Planet Hunters: Flagging Transit Events
However, the real treasure hunt is for transiting planets and these present as a relatively sharp dip in brightness in the light curve (Figure 3). A transit could appear in either a quiet or a variable curve. Indeed, it will be more difficult for computer algorithms to find transits imposed on the variable light curves, so we hope that Planet Hunters will pay particular attention to these.
Figure 3. After sorting the light curves as quiet or variable, Planet Hunters will be asked if there are any possible transits in the data. If low points are seen, then answer 'yes' and click on the icon to create a box that can be positioned over the transit features.
The size of the planet is reflected in the depth of the transit points. Earth-sized planets will exhibit a dip in brightness that is buried in the noise of the quiet light curves in Figure 1. The transit events in Figure 3 are for planets that are several times the radius of the Earth.
The time it takes a planet to complete one orbit is called the orbital period. For transiting planets, this can be determined by counting the number of days from one transit to the next. The examples in Figure 3 are fairly obvious. Planets in longer period orbits will be more challenging to detect, both for humans and for computers because a transit will not appear in every 30-day set of light curve data. Just because you don't see a transit in the first block of data doesn't mean that there won't be a transit in another set!
Large planets with short orbital periods are the easiest ones to detect. The most challenging detections will be small planets with long orbital periods. These will require patience and care, but are the real treasures in the Kepler data!
I See a Transit!
App browser com. What happens if Planet Hunters discover a possible transiting planet? We maintain a list of transiting planets that the Kepler team announces, so the first thing that will happen is that we will check that list. If the flagged transit event is for a star that the Kepler team are already keeping an eye on, we'll let you know. If this event has not been identified and several Planet Hunters are flagging the same data, the science team will investigate. If this appears to be a new discovery, then we will follow up to obtain spectroscopic data using the Keck telescope in Hawaii. If the transit candidate passes all of the screening tests, the result will be submitted for publication. Planet Hunters who discover new transiting planets will be included as co-authors on our papers.

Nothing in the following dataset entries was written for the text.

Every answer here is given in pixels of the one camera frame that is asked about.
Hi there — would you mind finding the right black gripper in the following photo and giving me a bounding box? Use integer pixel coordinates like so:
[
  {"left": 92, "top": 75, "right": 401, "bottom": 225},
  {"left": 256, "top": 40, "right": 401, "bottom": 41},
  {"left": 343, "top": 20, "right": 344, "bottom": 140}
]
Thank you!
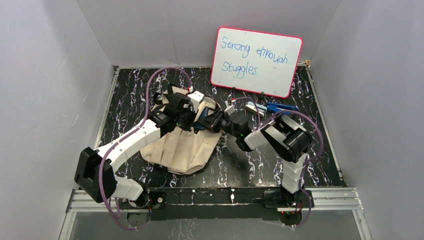
[{"left": 196, "top": 107, "right": 240, "bottom": 138}]

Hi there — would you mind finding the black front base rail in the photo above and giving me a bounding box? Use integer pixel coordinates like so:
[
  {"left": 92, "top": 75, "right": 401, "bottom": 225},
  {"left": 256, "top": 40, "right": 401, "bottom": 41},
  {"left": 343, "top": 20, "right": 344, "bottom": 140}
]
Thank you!
[{"left": 150, "top": 187, "right": 302, "bottom": 221}]

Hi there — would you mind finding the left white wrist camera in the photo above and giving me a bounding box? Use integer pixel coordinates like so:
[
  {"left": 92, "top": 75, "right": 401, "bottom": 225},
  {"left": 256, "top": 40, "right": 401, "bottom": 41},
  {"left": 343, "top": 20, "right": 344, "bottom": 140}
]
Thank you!
[{"left": 187, "top": 91, "right": 205, "bottom": 112}]

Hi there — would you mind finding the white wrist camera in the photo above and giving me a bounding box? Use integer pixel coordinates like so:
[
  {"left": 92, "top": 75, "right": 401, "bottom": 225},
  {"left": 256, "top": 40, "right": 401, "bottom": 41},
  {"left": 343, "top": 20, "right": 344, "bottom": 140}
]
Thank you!
[
  {"left": 187, "top": 91, "right": 205, "bottom": 112},
  {"left": 224, "top": 102, "right": 236, "bottom": 115}
]

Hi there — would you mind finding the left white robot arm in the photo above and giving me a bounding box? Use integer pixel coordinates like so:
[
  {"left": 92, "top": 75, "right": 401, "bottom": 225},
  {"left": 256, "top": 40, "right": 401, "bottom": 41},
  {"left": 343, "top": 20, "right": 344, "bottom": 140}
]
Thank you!
[{"left": 74, "top": 91, "right": 204, "bottom": 208}]

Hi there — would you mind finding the pink framed whiteboard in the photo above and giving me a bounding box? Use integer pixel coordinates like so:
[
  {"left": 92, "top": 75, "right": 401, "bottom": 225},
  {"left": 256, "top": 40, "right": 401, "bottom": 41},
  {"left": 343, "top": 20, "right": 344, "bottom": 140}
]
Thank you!
[{"left": 210, "top": 26, "right": 303, "bottom": 98}]

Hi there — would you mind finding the blue black stapler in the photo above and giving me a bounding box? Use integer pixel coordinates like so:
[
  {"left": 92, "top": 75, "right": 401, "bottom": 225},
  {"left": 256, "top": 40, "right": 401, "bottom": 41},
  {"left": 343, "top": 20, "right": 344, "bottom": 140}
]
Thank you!
[{"left": 266, "top": 102, "right": 299, "bottom": 115}]

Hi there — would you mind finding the beige canvas backpack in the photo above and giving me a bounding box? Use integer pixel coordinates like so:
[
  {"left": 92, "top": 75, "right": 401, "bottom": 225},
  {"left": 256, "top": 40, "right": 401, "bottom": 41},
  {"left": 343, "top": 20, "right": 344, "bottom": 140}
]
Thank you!
[{"left": 140, "top": 86, "right": 222, "bottom": 175}]

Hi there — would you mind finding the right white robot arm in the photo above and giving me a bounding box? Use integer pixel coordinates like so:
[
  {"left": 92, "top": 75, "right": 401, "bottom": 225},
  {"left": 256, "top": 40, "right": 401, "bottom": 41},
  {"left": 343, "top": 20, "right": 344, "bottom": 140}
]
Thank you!
[{"left": 197, "top": 110, "right": 312, "bottom": 207}]

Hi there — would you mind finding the light blue white stapler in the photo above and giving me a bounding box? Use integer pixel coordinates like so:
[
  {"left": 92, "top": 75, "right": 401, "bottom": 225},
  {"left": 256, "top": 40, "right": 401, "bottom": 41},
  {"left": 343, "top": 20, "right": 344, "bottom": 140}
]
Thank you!
[{"left": 244, "top": 101, "right": 268, "bottom": 118}]

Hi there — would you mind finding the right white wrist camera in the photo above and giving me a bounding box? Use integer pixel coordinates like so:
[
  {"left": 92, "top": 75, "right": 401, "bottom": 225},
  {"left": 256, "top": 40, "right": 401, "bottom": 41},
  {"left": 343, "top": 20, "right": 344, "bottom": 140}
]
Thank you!
[{"left": 224, "top": 102, "right": 236, "bottom": 115}]

Experimental Data: Faking the Transits
To better understand what types of planets are detected or missed by Planet Hunters, we have created a small number of test cases for some of the light curves that participants will classify. These test cases contain fake transit events and are critical for determining the statistical completeness for planets as a function of size (depth of the transit event) and orbital period (number of transits). After participants classify a data set with a fake transit event, a message will appear notifying them that this was a test case, and the fake points will be highlighted.